┌──

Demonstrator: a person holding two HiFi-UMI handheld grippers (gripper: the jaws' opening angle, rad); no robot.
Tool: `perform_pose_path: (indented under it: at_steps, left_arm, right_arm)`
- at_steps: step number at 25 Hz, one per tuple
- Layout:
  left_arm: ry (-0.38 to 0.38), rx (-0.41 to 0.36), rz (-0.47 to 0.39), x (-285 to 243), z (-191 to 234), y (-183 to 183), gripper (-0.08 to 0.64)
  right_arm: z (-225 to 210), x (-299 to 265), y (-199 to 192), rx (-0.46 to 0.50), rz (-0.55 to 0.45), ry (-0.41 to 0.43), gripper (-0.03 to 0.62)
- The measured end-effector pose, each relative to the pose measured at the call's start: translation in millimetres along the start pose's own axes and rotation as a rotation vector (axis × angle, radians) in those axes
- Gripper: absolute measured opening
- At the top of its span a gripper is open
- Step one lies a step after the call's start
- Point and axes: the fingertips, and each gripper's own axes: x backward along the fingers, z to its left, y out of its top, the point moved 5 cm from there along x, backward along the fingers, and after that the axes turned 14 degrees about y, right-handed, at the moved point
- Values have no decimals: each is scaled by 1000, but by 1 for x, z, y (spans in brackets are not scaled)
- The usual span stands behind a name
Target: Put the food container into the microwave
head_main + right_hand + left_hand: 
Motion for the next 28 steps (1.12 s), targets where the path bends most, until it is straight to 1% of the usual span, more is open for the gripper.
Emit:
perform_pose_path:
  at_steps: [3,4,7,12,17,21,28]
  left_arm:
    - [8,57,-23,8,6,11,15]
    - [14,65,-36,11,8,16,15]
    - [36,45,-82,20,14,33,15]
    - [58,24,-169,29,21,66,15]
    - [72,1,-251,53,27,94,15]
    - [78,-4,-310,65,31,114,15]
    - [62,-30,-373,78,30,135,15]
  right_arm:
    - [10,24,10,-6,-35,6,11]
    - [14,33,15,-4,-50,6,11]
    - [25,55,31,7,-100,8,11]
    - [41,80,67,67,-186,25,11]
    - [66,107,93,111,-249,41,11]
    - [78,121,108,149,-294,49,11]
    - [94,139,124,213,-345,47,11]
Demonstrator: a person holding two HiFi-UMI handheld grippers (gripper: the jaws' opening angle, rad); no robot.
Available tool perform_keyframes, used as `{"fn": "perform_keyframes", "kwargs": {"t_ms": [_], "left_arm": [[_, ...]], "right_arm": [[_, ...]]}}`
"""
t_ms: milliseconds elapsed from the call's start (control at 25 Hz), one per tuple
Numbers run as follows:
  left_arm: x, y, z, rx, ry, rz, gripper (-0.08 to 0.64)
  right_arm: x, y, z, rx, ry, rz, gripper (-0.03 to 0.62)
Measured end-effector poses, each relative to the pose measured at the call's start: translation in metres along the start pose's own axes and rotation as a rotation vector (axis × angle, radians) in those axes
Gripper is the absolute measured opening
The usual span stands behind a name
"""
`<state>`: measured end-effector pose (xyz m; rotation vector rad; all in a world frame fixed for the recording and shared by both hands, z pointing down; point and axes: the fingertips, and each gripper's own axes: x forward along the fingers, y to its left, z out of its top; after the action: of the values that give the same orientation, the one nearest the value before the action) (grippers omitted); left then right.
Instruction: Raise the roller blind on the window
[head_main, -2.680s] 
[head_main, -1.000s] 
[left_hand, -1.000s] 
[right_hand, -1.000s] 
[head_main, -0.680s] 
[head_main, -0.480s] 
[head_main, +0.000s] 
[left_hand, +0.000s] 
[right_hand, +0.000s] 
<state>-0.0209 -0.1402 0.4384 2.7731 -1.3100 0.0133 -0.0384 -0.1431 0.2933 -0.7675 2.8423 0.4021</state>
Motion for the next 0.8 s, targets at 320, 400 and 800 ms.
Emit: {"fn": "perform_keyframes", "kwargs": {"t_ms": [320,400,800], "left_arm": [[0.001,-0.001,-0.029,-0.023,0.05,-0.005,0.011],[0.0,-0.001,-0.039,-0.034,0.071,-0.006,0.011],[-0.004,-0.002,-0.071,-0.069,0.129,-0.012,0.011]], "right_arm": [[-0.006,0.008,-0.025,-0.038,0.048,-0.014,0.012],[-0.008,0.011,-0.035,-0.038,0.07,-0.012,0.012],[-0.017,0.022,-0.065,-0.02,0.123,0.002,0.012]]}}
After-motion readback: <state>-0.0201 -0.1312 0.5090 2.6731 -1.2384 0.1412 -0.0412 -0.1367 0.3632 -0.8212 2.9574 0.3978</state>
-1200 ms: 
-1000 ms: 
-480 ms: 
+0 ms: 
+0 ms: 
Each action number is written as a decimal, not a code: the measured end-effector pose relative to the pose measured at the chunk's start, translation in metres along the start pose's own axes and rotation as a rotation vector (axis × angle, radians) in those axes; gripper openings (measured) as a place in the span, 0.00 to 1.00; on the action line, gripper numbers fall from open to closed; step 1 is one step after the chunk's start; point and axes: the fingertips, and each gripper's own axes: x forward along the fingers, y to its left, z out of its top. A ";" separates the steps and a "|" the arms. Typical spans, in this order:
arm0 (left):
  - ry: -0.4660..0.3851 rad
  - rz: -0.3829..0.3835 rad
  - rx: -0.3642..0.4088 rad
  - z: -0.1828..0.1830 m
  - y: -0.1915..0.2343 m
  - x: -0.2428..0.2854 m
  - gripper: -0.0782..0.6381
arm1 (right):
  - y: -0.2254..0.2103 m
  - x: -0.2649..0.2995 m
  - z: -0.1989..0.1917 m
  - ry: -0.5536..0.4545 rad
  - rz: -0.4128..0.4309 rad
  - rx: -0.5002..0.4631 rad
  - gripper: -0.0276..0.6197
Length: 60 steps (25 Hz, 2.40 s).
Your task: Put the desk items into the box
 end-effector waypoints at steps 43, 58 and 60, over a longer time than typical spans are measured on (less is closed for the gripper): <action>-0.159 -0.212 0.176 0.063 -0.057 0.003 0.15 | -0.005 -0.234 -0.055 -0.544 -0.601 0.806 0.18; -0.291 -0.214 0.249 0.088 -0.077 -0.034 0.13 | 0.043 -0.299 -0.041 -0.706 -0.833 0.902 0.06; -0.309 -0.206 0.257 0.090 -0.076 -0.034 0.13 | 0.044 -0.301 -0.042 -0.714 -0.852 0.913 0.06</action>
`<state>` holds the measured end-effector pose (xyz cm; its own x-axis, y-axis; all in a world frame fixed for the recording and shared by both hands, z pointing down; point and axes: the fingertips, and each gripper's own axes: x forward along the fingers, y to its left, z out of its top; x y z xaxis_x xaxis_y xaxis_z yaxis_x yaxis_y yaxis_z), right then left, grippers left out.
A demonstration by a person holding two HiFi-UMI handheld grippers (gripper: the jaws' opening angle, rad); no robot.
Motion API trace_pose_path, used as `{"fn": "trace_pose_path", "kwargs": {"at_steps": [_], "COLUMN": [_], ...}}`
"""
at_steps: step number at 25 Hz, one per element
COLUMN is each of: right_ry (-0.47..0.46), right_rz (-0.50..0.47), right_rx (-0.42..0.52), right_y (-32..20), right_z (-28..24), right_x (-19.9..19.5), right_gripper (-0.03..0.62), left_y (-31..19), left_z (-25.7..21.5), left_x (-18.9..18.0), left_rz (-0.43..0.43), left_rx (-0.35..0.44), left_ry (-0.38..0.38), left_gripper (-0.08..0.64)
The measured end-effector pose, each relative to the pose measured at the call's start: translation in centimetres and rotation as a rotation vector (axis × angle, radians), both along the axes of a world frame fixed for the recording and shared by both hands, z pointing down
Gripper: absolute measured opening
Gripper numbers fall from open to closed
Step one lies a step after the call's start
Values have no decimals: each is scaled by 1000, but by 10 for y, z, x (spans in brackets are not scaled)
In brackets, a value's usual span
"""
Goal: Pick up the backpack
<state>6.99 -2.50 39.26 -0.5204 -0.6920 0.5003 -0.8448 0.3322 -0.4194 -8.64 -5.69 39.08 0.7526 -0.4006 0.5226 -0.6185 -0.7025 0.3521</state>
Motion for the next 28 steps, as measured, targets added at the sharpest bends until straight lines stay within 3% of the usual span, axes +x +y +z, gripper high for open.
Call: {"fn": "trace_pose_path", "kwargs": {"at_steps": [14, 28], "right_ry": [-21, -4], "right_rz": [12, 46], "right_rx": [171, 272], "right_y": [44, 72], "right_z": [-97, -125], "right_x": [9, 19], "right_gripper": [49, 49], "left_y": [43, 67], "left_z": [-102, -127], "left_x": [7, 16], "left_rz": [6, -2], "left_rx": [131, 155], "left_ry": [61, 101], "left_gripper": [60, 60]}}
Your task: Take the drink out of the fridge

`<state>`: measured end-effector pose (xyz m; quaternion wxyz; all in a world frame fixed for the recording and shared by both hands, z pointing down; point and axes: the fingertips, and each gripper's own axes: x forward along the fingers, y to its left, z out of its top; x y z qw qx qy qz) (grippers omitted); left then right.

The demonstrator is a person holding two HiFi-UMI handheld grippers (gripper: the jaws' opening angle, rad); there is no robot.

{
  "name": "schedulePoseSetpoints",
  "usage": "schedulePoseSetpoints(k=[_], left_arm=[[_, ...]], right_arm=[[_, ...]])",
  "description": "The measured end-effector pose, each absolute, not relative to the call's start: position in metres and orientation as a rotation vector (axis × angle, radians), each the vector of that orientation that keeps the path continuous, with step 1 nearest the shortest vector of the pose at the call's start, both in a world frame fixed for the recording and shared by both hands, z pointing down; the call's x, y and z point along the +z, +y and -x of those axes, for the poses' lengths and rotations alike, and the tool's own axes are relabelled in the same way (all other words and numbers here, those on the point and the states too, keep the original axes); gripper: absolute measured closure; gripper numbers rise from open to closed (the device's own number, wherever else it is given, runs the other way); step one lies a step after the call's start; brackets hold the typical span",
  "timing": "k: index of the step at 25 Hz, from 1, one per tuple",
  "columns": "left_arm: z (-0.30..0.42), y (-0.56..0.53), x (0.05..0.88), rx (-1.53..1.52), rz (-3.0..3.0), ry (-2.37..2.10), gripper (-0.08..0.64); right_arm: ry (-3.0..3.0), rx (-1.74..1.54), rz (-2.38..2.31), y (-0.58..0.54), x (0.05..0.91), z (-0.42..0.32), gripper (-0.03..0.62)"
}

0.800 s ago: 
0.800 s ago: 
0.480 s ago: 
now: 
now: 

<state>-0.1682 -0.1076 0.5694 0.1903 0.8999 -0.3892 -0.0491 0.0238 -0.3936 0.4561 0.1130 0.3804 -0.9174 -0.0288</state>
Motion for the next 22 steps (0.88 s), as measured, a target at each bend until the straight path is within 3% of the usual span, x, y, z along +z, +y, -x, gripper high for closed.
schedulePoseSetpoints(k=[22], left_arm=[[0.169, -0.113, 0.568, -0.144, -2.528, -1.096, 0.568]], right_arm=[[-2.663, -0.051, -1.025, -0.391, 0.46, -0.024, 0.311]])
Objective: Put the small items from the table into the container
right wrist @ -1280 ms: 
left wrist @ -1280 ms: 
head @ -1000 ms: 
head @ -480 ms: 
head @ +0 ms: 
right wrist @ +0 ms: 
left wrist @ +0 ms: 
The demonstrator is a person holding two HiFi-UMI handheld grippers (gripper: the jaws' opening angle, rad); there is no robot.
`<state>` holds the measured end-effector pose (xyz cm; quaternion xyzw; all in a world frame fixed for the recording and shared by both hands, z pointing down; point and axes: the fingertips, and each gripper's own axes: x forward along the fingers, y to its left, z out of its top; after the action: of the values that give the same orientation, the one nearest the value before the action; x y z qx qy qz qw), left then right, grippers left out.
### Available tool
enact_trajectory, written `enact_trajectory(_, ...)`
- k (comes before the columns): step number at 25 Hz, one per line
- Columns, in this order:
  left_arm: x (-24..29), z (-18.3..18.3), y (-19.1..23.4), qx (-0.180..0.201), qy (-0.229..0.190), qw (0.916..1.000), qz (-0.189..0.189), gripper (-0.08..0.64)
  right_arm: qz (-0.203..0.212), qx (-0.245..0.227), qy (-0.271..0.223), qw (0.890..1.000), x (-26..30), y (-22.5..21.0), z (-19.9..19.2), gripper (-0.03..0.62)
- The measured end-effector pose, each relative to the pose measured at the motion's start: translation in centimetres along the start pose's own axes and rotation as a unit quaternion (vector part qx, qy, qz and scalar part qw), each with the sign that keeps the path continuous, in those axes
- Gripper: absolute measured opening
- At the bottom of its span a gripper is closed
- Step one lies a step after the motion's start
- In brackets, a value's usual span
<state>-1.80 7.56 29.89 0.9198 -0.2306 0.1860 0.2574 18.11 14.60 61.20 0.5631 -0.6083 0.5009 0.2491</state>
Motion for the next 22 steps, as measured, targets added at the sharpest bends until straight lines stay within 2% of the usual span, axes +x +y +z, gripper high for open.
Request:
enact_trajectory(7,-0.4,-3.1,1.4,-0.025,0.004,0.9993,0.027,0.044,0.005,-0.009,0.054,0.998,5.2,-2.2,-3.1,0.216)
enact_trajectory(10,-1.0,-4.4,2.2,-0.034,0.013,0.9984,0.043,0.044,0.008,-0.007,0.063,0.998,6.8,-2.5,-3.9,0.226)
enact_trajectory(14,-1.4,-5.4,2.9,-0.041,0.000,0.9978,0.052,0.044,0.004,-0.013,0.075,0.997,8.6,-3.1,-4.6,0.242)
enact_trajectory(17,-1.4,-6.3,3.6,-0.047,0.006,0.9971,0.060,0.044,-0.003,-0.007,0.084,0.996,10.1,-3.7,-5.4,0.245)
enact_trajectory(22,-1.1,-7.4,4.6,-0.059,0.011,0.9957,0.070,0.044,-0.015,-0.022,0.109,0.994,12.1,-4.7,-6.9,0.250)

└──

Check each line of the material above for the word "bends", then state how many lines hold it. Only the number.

:: THE ANSWER ::
3